One huge difference we observed between German and American culture was driving. Although I was mostly taken around by my host’s parents, many other students had exchange partners who drove them. In Germany, driving is legally allowed starting at the age of 18, but there is a huge public transportation system that most students use. Commute distance between school and home is also shorter compared to most students here, which allows some people to just walk or bike to and from school. 

German student Helena Baltinowitz said, “I’d say that you need your driving license in the USA and especially in Minnesota very early. There are long distances to drive and often there is no public transportation, so many people need their cars to come to school. But personally, I’m in two minds about young drivers. On the one hand, they just took driving lessons so they remember all the rules and drive carefully, but on the other hand, they don’t have much experience, which worries me a bit.”

During one of the weeks that we visited,  SPA was commencing Homecoming week. In Germany, we don’t have events like homecoming, not even something similar. It was a great week for us to experience different activities and see the incredibly fascinating “sports” competitions like ping pong and dodgeball.
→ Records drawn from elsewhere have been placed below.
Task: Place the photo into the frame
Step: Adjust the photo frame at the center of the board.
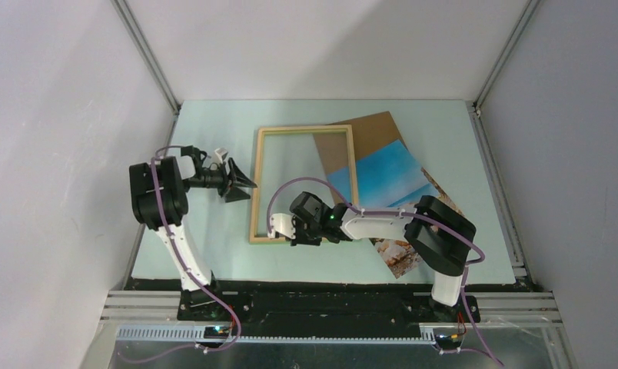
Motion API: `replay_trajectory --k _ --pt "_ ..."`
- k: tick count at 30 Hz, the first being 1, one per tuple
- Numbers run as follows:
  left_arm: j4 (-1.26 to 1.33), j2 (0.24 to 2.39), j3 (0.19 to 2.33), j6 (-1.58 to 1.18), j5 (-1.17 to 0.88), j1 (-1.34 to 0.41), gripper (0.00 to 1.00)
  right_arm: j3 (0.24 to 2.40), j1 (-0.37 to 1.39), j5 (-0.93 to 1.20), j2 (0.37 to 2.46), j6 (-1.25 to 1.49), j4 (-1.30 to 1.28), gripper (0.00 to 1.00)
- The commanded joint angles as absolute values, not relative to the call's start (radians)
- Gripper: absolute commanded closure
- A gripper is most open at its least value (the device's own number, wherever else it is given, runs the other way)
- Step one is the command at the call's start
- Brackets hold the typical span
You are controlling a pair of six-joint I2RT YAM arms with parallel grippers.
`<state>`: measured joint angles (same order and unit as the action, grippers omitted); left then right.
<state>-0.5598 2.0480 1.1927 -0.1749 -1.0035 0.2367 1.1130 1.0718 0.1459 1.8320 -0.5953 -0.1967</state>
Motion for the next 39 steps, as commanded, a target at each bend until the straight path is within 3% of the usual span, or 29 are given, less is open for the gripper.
replay_trajectory --k 1,17,37,39 --pt "-0.576 1.977 1.184 -0.137 -0.915 0.258 0.33 1.163 1.067 0.134 1.854 -0.591 -0.206 1.0" --pt "-0.602 1.782 1.178 -0.063 -0.546 0.266 0.29 1.354 1.107 0.169 2.002 -0.616 -0.306 1.0" --pt "-0.62 1.671 1.159 -0.022 -0.401 0.297 0.29 1.62 1.155 0.16 2.164 -0.622 -0.413 1.0" --pt "-0.624 1.665 1.162 -0.018 -0.403 0.31 0.29 1.626 1.158 0.142 2.165 -0.613 -0.411 0.96"
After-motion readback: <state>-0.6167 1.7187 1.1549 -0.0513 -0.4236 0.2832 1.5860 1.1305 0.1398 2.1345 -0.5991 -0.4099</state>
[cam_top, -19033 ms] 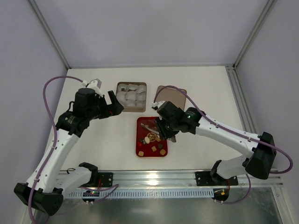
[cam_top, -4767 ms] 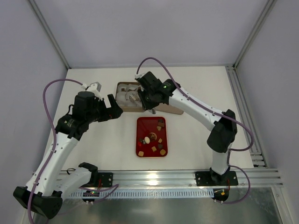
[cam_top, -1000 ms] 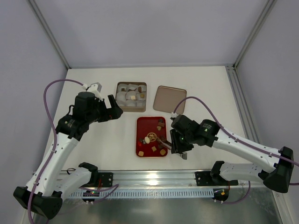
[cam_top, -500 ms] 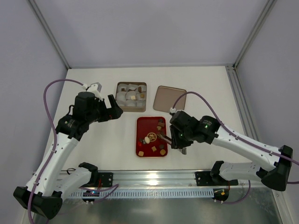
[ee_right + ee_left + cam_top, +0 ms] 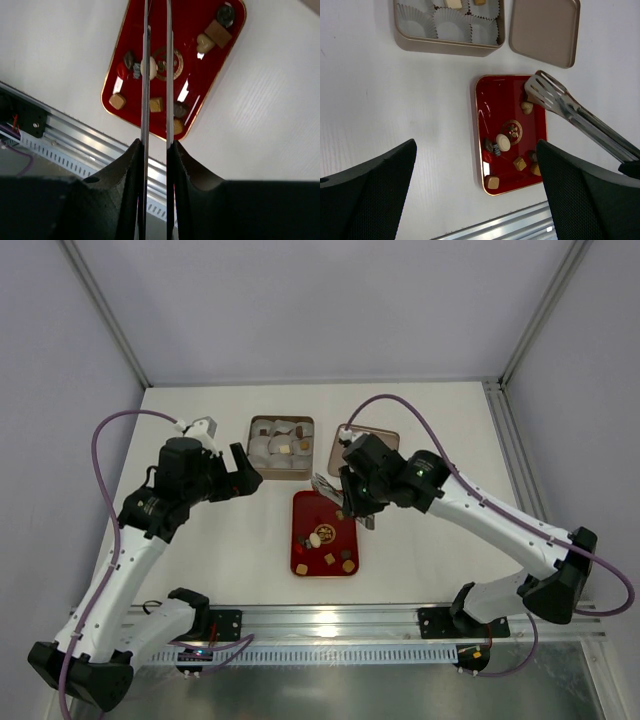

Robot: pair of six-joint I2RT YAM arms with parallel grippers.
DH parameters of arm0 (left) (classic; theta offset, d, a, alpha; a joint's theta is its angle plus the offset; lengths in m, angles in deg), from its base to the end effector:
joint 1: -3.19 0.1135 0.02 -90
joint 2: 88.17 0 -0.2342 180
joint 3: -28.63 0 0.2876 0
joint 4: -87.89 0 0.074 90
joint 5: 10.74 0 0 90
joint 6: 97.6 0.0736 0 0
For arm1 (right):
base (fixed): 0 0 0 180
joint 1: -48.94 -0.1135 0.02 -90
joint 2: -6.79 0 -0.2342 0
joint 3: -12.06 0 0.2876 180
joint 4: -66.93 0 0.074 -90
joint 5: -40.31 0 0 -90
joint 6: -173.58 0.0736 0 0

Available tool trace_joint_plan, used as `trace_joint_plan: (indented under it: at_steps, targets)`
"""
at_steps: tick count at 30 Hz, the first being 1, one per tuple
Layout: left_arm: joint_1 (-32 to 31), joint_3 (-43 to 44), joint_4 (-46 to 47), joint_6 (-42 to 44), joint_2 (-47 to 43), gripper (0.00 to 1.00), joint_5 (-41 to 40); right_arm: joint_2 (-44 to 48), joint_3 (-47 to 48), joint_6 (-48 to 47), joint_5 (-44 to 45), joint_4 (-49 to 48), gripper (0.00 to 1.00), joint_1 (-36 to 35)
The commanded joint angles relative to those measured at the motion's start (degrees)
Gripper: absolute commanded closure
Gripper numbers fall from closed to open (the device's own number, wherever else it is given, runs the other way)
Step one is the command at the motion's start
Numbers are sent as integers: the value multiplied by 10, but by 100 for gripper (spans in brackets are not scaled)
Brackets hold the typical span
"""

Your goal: Pack the chocolate

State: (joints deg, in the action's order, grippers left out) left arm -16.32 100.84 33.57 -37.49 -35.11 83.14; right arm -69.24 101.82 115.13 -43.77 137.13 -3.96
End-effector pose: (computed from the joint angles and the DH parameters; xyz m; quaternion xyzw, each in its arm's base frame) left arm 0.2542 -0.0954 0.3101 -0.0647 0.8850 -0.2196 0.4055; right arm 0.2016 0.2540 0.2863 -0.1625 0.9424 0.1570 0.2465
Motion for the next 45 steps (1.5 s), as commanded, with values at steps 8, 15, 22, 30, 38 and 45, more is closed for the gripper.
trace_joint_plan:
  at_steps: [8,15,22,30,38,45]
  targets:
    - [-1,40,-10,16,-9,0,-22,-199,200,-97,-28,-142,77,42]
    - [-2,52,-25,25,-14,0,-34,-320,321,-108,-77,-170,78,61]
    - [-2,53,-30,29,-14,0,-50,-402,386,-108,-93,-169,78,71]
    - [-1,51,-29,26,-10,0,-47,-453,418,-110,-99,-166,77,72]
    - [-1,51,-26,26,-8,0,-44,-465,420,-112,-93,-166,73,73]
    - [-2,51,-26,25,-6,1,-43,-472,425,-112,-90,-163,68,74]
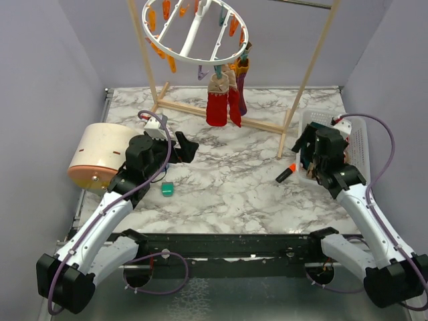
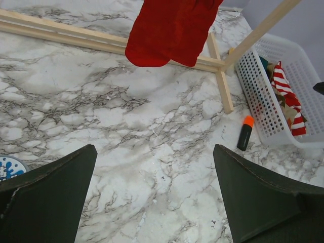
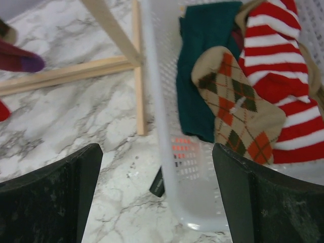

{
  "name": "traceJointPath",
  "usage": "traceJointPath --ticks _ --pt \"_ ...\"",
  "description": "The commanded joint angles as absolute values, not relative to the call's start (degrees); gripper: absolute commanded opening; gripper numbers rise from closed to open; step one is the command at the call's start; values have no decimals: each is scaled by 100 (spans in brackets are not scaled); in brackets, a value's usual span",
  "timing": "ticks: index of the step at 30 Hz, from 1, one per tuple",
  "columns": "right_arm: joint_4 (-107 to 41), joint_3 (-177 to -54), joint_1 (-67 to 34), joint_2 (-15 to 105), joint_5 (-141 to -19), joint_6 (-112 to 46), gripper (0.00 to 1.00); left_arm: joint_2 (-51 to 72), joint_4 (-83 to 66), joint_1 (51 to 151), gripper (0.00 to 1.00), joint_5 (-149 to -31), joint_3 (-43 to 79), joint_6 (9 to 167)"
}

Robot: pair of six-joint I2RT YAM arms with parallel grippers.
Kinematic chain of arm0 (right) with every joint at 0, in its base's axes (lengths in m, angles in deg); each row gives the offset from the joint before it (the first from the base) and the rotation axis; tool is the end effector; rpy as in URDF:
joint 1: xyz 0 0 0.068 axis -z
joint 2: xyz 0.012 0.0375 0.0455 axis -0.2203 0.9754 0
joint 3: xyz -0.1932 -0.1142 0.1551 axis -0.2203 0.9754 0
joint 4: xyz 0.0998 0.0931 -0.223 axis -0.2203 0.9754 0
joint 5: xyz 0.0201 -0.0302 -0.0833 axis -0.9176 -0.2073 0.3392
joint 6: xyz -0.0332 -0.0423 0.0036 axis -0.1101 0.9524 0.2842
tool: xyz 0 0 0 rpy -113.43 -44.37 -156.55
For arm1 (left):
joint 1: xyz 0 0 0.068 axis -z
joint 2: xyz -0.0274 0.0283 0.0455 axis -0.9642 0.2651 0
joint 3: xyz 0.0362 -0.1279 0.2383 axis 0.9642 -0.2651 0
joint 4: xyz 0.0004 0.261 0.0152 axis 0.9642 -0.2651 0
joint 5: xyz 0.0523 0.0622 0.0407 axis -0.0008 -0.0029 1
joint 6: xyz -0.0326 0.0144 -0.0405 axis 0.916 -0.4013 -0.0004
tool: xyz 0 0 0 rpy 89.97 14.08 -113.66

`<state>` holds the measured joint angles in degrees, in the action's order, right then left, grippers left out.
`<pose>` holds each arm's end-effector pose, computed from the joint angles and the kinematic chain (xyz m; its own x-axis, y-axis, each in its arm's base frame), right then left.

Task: Clip the socks to the hanger
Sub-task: Pick up the sock from the bin.

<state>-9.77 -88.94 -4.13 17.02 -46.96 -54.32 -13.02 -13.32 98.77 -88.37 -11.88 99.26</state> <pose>0.1989 0.0443 0.3171 -0.3501 0.3398 -0.8729 0.3022 0.9230 0.2381 0.1935 -0.0913 0.3175 -0.3752 -0.2601 -0.8897 0.3938 0.8242 -0.4070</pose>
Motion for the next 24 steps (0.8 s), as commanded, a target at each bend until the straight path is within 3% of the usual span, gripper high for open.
traceJointPath --ticks 1,6,11,16,20,24 --pt "-963 -8397 236 1952 -5111 -5790 94 -1420 -1365 9901 99 -8962 -1149 9999" --pt "-1371 -8266 527 2236 -4877 -5913 88 -1498 -1373 9965 99 -8888 -1182 9998" --pt "-1731 -8490 1475 2786 -5424 -6568 80 -1384 -1421 9983 99 -8945 -1140 10075" --pt "-2111 -9014 2161 3496 -5216 -6593 76 -1468 -1492 10026 99 -8885 -1123 10104" --pt "-2673 -9343 2415 4208 -5407 -6200 62 -1634 -1508 10038 99 -8852 -1117 10075" --pt "-2975 -9822 2521 5089 -5676 -5828 55 -1814 -1559 10057 99 -8695 -1121 10007"
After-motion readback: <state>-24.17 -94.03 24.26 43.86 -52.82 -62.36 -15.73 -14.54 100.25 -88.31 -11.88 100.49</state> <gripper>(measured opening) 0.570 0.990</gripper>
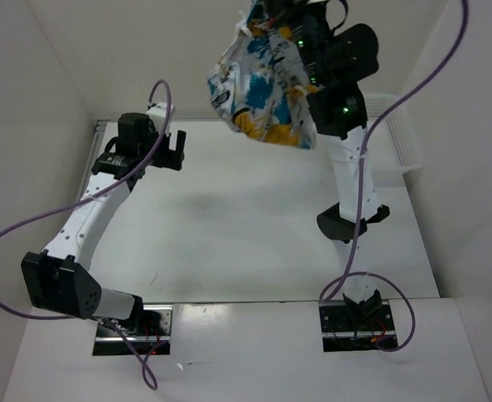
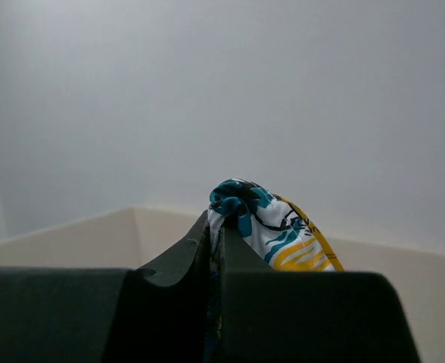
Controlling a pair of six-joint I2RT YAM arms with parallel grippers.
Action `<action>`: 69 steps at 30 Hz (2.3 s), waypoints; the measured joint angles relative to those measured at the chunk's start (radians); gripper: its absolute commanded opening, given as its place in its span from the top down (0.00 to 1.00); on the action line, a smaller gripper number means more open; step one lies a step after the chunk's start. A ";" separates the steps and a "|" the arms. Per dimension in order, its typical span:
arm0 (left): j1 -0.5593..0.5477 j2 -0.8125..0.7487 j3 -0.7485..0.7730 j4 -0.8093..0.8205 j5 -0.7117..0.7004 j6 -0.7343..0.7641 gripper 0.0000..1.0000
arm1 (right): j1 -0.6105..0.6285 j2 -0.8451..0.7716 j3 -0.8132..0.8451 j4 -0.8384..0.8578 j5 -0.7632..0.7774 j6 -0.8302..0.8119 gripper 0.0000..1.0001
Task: Fold and stack the shorts
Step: Move the shorts to the center of the board, then flatten the shorts out
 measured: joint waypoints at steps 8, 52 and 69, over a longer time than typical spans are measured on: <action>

Some of us even tried to dress-up accordingly to the daily Homecoming themes which we found really funny. 

In general, I can speak for all us German students when I say we had an unforgettable experience. We would like to give another special thanks to Mrs. Crowder for organizing such a wonderful two weeks in America and we feel very fortunate to be so welcomed at SPA. We are also looking forward to welcoming the American students in our hometown of Hamburg, Germany, next year in March 2020.